== Work request ==
Using the listing below, retype exactly the lines starting at the one with "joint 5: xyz" and ending at the one with "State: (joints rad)", and include both.

== Records ==
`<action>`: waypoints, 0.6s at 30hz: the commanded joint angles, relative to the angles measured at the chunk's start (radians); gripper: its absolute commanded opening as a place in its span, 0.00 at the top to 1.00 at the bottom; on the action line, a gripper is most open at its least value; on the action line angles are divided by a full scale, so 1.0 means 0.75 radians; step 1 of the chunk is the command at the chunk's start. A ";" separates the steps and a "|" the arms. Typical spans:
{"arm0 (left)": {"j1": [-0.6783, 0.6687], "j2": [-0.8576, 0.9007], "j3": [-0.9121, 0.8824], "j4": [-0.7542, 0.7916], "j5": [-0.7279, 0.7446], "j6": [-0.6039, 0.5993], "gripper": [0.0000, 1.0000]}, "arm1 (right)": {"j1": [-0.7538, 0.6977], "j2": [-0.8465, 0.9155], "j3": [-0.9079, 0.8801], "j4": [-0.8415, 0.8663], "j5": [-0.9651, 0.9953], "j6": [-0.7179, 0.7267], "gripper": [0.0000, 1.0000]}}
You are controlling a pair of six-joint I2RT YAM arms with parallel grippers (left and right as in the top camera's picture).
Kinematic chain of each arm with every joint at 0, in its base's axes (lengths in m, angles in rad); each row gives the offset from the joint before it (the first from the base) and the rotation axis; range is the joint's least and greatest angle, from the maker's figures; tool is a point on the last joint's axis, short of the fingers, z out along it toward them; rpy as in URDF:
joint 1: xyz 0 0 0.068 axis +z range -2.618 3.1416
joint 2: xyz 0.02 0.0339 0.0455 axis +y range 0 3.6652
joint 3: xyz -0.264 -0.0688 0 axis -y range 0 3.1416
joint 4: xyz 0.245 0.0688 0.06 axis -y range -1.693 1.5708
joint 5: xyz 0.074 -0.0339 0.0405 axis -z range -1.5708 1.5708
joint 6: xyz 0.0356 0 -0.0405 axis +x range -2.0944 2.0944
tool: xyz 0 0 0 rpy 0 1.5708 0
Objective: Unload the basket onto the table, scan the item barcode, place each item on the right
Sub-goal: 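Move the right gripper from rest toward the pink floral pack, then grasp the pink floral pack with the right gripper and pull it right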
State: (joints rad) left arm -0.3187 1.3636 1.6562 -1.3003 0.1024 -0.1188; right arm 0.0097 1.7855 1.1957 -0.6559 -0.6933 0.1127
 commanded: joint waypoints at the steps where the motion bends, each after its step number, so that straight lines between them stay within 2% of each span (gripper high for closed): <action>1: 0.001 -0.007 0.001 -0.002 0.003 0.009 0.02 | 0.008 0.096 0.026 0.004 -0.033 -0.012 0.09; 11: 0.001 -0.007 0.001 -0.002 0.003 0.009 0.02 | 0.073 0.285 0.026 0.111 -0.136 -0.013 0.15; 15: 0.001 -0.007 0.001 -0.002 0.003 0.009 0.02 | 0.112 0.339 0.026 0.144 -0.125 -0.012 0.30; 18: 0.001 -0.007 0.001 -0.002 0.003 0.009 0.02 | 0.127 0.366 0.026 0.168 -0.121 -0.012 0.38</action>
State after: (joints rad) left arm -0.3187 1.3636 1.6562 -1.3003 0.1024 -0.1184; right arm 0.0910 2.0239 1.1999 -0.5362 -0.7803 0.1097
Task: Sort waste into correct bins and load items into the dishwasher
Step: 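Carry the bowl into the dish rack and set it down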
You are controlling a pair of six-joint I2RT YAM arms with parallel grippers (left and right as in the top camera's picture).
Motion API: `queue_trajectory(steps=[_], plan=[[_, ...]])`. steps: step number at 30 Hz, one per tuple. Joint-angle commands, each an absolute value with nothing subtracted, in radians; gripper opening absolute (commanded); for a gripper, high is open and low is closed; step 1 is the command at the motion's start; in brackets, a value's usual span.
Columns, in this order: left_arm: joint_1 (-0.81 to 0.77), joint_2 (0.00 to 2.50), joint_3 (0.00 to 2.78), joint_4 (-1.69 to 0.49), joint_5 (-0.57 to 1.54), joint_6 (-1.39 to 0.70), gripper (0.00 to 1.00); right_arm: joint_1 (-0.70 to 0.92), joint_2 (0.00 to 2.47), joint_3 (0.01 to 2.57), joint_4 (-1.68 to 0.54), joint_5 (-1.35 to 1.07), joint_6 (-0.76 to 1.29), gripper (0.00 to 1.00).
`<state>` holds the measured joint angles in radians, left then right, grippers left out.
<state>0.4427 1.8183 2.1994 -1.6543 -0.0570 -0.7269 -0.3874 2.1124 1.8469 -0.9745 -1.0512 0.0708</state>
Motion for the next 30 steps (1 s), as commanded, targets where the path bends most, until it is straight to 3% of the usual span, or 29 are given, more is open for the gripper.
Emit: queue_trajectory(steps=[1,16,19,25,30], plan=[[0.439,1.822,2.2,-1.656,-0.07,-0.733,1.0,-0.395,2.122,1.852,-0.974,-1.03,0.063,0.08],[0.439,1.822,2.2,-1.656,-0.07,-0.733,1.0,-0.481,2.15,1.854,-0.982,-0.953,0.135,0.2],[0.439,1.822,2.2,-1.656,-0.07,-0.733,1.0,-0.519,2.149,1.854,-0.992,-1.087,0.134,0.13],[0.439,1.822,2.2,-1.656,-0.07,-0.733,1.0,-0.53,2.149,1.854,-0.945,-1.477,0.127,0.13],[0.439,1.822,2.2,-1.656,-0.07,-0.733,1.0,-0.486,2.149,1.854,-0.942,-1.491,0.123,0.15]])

== Reply ==
joint 5: xyz 0.074 -0.0339 0.0405 axis -z range -1.5708 1.5708
joint 6: xyz 0.0356 0 -0.0405 axis +x range -2.0944 2.0944
tool: xyz 0 0 0 rpy 0 1.5708 0
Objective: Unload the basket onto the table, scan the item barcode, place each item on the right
Sub-goal: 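Move the right gripper from rest toward the pink floral pack, then grasp the pink floral pack with the right gripper and pull it right
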State: (joints rad) left arm -0.3187 1.3636 1.6562 -1.3003 0.1024 -0.1188; right arm 0.0097 1.7855 1.1957 -0.6559 -0.6933 0.1127

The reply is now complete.